Unless defined otherwise, all technical and scientific terms used herein have the same meaning as commonly understood by one of ordinary skill in the art to which this invention belongs. The terminology used herein in the description of the utility model is for the purpose of describing particular embodiments only and is not intended to be limiting of the utility model. As used herein, the term "and/or" includes any and all combinations of one or more of the associated listed items.

As shown in fig. 1, 2 and 3, the present invention provides a rapid pressure-relief waterproof air-permeable valve 10 based on two channels, comprising: the valve comprises a valve body 100, a pressure relief movable assembly 200, a waterproof breathable film 300 and a positioning gland 400. The valve body 100 is provided with a connecting through hole 110 and a pressure relief vent 120 (as shown in fig. 4 and 5), and the pressure relief movable assembly 200 is installed at the connecting through hole 110.

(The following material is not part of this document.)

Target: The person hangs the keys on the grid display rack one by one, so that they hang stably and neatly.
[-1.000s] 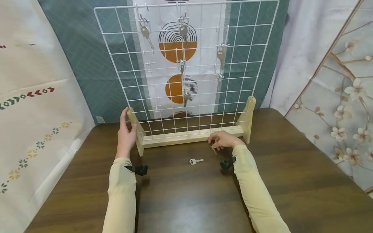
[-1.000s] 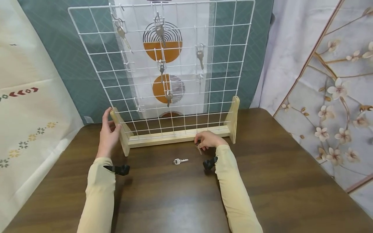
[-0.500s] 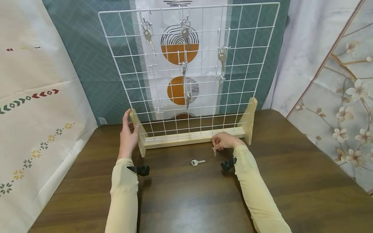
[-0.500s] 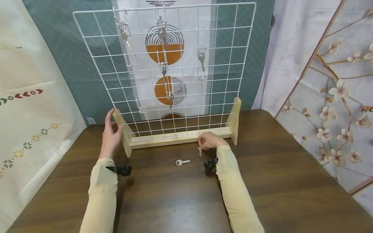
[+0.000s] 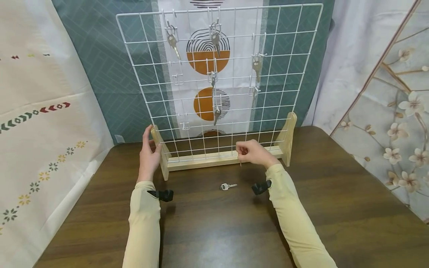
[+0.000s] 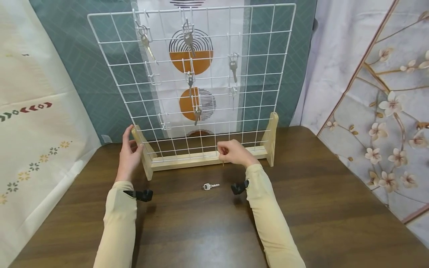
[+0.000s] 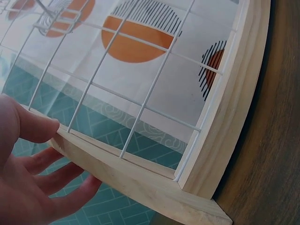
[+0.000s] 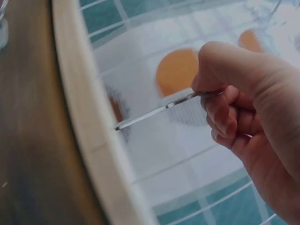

Specifically, as shown in fig. 3, the pressure relief event assembly 200 includes: a lifting block-off cover 210, a connecting rod 220 and a pressure elastic member 230. The lifting blocking cover 210 blocks or separates from the pressure relief vent hole 120, the lifting blocking cover 210 is connected with a connecting rod 220, and the connecting rod 220 is connected with the valve body 100 through a pressure elastic member 230. The lifting plugging cover 210 is provided with a plugging cover through hole 211 (shown in fig. 3, 6 and 7), the connecting rod 220 is provided with a connecting rod through hole 221 (shown in fig. 3 and 8), and the plugging cover through hole 211 and the connecting rod through hole 221 are communicated to form a first exhaust channel 510;

as shown in fig. 3, the waterproof permeable membrane 300 is disposed at the channel opening of the first exhaust channel 510, the positioning gland 400 is disposed on the valve main body 100, a permeable gap 600 exists between the positioning gland 400 and the valve main body 100, the positioning gland 400 is pressed on the waterproof permeable membrane 300, and the positioning gland 400 is provided with a permeable hole 410 (as shown in fig. 9);

as shown in fig. 3, an exhaust gap 501 is formed between the connecting rod 220 and the valve body 100, and the exhaust gap 501 and the pressure relief vent 120 penetrate to form a second exhaust channel 520.

When the battery pack module normally works, the quick pressure-relief waterproof vent valve 10 based on the two channels of the utility model discharges gas generated by the module through the first exhaust channel 510, as shown in fig. 3, the specific exhaust path is as follows: the gas passes through the connecting rod through hole 221, the blocking cover through hole 211, the waterproof breathable film 300, the air holes 410 and the breathable gap 600 in sequence and is finally discharged to the outside atmosphere. The air exhaust path needs to pass through the waterproof breathable film 300, so that rainwater, dirt, debris and the like can be effectively prevented from invading, the integrity of sealing is protected, and the service life of the battery pack module is prolonged; when the battery pack module is not operated normally (thermal runaway), the gas generated in the module expands rapidly, and the high-pressure gas overcomes the elastic force of the pressure elastic member 230 and is discharged through the second gas discharge channel 520, as shown in fig. 10, the specific gas discharge path is: the high-pressure gas passes through the exhaust gap 501, the pressure relief exhaust hole 120 and the ventilation gap 600 in sequence, and is finally discharged to the outside atmosphere. This exhaust route can discharge the high-pressure gas in the battery package module fast, reduces the emergence of incident.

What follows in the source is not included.